* [YOUR INSTRUCTIONS] Please transcribe exactly, and only, the lines of the data below between the line holding "(116, 27): 90" and the line holding "The pixel (194, 199)", inclusive.

[Records from a collection]
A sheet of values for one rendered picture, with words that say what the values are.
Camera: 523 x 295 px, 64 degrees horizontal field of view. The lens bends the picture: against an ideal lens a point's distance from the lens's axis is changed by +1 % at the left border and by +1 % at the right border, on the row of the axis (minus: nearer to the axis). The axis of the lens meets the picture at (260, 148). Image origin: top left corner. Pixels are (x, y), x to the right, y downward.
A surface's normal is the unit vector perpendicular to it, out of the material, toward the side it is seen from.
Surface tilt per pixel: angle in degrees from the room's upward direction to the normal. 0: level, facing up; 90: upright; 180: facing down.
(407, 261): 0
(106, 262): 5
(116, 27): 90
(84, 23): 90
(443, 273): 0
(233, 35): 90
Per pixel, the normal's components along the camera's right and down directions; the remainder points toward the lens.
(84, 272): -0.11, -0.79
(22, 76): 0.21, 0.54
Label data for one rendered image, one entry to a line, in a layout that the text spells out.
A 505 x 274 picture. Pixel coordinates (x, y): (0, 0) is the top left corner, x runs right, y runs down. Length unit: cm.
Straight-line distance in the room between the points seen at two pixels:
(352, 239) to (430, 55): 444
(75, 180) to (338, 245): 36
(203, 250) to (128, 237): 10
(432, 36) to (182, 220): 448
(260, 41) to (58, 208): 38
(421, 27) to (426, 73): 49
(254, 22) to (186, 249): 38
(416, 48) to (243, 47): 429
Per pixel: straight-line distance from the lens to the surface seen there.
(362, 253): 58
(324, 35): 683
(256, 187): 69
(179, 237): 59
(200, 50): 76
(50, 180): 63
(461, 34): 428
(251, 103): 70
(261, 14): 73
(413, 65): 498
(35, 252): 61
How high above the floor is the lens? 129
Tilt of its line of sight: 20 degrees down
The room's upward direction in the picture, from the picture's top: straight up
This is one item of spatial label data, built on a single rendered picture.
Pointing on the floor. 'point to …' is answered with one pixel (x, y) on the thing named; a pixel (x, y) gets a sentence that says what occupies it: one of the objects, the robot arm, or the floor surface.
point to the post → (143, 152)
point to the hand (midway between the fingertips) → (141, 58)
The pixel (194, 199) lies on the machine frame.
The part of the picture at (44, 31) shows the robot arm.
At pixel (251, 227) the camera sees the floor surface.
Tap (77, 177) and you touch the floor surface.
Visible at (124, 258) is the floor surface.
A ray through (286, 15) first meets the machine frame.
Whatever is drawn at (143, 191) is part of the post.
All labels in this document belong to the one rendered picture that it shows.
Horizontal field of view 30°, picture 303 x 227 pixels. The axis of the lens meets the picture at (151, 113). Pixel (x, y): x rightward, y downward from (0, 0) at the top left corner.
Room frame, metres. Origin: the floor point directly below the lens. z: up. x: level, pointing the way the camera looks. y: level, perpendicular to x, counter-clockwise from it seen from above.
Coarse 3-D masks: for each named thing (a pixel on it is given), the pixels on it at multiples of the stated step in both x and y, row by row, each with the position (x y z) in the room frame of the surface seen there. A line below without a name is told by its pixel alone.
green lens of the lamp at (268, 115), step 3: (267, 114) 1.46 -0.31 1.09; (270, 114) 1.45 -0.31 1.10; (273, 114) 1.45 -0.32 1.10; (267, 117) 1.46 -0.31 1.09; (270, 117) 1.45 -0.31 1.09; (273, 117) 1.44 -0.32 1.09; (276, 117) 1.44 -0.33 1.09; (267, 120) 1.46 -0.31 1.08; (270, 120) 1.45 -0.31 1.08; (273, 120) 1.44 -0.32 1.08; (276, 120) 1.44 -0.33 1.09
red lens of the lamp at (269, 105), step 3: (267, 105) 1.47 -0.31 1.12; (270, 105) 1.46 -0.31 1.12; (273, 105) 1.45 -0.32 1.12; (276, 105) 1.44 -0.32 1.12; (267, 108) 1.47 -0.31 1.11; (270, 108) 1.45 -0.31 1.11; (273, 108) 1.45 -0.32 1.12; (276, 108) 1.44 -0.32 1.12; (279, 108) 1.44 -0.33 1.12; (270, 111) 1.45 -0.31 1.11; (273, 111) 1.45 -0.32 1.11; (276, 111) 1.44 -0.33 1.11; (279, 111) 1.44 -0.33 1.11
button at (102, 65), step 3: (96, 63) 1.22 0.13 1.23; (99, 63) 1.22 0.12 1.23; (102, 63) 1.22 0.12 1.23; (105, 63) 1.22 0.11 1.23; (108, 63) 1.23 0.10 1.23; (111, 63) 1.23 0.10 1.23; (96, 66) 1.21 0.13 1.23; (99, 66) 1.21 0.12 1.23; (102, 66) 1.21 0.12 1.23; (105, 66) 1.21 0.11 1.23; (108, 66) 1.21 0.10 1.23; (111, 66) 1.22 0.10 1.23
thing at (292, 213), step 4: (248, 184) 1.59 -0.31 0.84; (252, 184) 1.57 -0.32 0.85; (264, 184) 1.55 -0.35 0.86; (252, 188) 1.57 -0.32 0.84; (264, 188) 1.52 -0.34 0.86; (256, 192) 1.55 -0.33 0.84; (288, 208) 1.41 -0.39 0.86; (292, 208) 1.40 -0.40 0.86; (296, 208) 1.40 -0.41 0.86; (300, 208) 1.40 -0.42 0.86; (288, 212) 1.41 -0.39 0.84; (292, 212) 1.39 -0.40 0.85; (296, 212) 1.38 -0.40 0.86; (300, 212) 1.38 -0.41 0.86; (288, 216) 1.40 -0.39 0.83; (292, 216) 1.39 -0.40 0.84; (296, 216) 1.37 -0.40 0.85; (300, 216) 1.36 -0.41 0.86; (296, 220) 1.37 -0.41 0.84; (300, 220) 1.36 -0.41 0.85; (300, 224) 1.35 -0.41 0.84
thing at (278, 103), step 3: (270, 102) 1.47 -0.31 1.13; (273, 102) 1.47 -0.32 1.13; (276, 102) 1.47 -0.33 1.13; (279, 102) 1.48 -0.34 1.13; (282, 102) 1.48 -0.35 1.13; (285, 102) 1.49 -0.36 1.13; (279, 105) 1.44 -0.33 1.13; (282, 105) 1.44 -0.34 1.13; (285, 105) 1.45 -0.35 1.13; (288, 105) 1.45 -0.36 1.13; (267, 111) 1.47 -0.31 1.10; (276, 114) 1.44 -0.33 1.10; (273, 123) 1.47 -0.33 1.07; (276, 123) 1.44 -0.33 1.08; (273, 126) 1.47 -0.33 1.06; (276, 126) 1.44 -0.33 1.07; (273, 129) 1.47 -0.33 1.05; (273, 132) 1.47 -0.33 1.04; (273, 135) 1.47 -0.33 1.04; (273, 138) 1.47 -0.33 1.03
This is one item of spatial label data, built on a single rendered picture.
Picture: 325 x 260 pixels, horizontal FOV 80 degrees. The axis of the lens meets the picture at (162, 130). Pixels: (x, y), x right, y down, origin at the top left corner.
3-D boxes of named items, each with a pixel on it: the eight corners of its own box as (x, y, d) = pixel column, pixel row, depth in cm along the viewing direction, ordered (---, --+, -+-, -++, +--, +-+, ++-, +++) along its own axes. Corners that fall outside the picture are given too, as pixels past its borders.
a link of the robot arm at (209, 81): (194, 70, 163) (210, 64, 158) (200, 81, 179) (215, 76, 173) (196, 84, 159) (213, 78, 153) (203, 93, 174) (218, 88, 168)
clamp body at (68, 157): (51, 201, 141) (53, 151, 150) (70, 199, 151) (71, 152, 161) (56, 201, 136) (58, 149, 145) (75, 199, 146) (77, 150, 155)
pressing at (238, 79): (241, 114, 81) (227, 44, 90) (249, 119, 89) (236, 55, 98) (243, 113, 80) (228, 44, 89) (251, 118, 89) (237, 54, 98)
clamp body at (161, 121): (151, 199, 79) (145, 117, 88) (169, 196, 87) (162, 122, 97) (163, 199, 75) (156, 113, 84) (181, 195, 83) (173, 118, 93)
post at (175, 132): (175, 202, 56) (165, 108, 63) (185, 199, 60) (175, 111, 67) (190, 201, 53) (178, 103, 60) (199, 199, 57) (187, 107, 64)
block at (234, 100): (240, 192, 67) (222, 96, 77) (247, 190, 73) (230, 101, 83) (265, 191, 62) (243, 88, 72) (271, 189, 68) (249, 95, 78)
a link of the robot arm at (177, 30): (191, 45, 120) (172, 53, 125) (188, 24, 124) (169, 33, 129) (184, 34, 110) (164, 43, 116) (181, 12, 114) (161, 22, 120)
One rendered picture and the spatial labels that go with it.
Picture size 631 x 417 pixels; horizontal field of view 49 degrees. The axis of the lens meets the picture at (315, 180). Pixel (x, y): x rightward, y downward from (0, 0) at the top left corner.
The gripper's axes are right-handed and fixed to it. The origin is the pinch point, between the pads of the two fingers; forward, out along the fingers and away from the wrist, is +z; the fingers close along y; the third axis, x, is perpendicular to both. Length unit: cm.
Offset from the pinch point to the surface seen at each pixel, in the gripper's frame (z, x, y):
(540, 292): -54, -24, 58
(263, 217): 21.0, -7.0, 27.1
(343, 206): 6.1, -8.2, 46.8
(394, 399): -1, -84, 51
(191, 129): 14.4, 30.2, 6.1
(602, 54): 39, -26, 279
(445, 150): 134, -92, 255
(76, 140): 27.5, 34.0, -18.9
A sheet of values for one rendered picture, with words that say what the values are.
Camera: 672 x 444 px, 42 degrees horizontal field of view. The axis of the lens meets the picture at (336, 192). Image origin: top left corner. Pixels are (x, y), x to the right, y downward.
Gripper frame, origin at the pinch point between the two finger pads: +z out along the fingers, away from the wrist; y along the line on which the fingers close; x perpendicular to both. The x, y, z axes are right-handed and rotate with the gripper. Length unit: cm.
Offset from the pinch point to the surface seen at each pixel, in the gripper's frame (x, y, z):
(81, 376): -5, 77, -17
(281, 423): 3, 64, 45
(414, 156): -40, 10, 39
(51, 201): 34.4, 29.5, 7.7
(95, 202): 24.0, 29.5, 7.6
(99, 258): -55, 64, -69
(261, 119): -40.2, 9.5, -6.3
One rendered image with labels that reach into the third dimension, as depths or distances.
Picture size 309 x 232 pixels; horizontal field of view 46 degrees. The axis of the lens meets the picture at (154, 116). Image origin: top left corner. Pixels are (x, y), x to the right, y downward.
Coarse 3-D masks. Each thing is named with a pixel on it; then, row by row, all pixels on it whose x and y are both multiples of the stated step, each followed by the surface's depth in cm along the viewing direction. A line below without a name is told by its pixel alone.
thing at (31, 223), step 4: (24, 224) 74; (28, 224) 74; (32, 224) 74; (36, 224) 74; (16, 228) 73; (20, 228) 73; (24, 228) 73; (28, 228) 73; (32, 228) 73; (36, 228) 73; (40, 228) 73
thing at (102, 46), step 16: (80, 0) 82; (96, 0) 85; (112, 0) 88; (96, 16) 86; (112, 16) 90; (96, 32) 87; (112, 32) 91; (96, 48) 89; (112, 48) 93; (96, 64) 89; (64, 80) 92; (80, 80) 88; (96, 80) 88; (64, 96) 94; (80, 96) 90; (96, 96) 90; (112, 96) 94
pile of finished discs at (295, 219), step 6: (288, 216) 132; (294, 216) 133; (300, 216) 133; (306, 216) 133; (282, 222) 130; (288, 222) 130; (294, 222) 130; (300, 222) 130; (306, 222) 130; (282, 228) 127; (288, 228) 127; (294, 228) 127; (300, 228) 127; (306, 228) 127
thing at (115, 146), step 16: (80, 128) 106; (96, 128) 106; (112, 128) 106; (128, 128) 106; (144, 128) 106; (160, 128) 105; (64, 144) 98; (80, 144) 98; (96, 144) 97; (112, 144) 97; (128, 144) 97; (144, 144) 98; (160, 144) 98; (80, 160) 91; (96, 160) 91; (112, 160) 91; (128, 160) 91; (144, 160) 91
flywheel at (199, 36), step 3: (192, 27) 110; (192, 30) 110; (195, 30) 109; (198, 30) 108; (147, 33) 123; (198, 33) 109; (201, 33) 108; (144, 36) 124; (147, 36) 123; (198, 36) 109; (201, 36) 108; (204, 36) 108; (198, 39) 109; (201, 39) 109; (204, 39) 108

* [SOLUTION TO THIS PROBLEM]
(116, 27): 90
(84, 23): 90
(443, 273): 0
(233, 35): 90
Per pixel, the normal's components along the camera's right and down directions; the remainder points toward the lens.
(84, 272): -0.11, -0.79
(22, 76): 0.21, 0.54
Label data for one rendered image, one entry to a line, in a layout that the text spells out.
A 505 x 274 picture. Pixel coordinates (x, y): (0, 0) is the top left corner, x runs right, y runs down. Length unit: cm.
Straight-line distance in the room between the points seen at two pixels:
(352, 239) to (430, 55): 444
(75, 180) to (338, 245): 36
(203, 250) to (128, 237): 10
(432, 36) to (182, 220): 448
(260, 41) to (58, 208): 38
(421, 27) to (426, 73): 49
(254, 22) to (186, 249): 38
(416, 48) to (243, 47): 429
Per pixel: straight-line distance from the lens to the surface seen there.
(362, 253): 58
(324, 35): 683
(256, 187): 69
(179, 237): 59
(200, 50): 76
(50, 180): 63
(461, 34): 428
(251, 103): 70
(261, 14): 73
(413, 65): 498
(35, 252): 61
How high above the floor is the lens? 129
Tilt of its line of sight: 20 degrees down
The room's upward direction in the picture, from the picture's top: straight up
This is one item of spatial label data, built on a single rendered picture.
Pointing on the floor. 'point to …' is answered with one pixel (x, y) on the thing named; a pixel (x, y) gets a sentence that says what occupies it: one of the objects, the robot arm, or the floor surface.
point to the post → (143, 152)
point to the hand (midway between the fingertips) → (141, 58)
The pixel (194, 199) lies on the machine frame.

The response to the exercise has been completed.